* [Supplied data]
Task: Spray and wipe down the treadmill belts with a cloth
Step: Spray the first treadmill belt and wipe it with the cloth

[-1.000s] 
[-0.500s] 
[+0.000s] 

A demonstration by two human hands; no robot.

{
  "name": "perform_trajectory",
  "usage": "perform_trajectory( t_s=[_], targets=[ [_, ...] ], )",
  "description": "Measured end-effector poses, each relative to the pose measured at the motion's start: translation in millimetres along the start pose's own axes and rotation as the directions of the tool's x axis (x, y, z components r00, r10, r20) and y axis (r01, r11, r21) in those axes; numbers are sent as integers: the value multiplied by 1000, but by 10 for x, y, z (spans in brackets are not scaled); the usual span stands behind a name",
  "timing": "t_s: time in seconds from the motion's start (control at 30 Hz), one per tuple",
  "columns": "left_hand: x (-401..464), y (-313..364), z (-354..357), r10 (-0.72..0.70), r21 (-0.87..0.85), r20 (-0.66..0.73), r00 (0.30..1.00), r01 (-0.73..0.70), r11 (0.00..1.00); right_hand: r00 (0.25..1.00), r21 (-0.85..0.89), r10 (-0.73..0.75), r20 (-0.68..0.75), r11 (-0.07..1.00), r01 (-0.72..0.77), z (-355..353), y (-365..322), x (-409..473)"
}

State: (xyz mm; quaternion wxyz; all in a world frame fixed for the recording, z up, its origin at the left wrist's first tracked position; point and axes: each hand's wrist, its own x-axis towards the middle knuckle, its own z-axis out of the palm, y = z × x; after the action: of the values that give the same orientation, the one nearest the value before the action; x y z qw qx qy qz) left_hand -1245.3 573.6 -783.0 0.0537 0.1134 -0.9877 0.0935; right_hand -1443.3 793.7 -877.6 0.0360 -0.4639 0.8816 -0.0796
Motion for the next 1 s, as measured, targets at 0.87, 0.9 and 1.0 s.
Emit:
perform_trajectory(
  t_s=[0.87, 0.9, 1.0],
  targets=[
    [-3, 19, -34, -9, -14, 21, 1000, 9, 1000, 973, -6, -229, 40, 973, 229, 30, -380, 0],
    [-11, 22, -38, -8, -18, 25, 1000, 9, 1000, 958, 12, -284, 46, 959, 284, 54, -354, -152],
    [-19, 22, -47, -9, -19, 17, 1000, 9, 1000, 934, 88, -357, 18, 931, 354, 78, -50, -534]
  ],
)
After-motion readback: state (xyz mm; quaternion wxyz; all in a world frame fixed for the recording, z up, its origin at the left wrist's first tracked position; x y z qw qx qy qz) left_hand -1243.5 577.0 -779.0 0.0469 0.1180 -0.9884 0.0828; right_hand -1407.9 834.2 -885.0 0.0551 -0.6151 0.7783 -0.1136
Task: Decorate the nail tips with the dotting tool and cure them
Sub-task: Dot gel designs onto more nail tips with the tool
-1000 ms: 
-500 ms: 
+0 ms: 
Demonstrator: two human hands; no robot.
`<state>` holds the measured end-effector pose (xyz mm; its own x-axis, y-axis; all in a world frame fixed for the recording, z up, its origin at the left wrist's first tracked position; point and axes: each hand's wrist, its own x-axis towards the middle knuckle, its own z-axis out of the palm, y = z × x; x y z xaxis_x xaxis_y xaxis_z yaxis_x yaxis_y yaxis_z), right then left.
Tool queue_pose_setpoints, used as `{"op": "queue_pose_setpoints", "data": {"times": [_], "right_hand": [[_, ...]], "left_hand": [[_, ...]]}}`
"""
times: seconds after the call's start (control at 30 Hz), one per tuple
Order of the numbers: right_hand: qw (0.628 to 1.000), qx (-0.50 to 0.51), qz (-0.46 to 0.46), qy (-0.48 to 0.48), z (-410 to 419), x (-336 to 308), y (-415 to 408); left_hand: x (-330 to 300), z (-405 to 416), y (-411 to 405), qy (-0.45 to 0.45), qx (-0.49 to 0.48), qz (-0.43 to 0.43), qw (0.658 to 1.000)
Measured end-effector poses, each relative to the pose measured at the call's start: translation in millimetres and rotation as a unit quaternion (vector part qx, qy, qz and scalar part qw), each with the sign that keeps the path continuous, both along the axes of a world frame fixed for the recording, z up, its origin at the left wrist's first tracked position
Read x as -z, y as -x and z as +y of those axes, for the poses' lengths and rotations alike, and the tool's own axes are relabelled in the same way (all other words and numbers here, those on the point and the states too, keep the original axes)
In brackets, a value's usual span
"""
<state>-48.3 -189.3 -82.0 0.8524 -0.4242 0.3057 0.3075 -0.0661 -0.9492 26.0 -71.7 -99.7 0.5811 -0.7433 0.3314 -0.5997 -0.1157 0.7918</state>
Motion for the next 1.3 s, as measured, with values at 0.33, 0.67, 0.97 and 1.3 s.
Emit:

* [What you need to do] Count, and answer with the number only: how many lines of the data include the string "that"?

* [Solved exercise] 2